> _Input data_:
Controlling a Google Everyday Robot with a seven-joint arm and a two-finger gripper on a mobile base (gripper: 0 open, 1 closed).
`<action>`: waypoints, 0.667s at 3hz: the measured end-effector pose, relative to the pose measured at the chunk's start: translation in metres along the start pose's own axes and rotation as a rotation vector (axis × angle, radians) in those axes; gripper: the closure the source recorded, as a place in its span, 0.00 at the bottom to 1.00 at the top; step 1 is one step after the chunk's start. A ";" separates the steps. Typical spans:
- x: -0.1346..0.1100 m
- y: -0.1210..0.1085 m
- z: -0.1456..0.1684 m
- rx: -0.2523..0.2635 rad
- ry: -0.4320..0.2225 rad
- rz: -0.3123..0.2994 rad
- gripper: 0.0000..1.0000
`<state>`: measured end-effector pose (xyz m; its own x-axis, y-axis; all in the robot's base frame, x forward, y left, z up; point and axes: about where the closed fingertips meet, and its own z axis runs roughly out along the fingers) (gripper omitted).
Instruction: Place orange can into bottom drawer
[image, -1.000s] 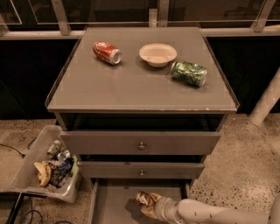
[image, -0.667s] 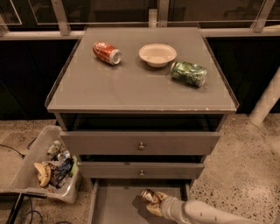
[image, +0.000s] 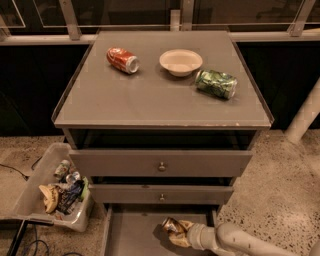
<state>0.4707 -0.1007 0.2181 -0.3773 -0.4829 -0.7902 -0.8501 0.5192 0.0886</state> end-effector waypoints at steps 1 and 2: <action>-0.001 0.004 0.002 -0.015 -0.001 -0.002 1.00; -0.003 0.010 0.010 -0.007 0.027 -0.027 1.00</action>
Offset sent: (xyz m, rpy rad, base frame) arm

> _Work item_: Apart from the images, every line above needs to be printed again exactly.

> _Solution_:
Controlling a Google Everyday Robot with a seven-joint arm and a two-finger gripper on a mobile base (gripper: 0 open, 1 closed).
`<action>`: waypoints, 0.667s at 3hz: the measured end-effector pose, relative to the pose measured at the chunk's start: translation in metres along the start pose's own axes and rotation as a rotation vector (axis × angle, radians) in those axes; gripper: the closure the source recorded, as a place in its span, 0.00 at the bottom to 1.00 at the top; step 1 is one step after the chunk's start. A ";" separates the steps. Typical spans:
- x: -0.1346..0.1100 m
- y: -0.1210..0.1085 m
- z: -0.1456..0.1684 m
- rx: -0.2523..0.2635 rad
- ry: -0.4320..0.2225 rad
- rz: -0.3123..0.2994 rad
- gripper: 0.0000..1.0000
`<state>`: measured end-effector pose (xyz m; its own x-axis, y-axis; all in the robot's base frame, x forward, y left, z up; point and axes: about where the closed fingertips meet, and its own z axis runs roughly out along the fingers) (gripper omitted).
Instruction: Place orange can into bottom drawer
[image, -1.000s] 
[image, -0.667s] 
[image, +0.000s] 
<state>0.4707 -0.1007 0.2181 -0.3773 -0.4829 -0.7902 -0.8501 0.5192 0.0886</state> end-effector waypoints at steps 1 and 2: <action>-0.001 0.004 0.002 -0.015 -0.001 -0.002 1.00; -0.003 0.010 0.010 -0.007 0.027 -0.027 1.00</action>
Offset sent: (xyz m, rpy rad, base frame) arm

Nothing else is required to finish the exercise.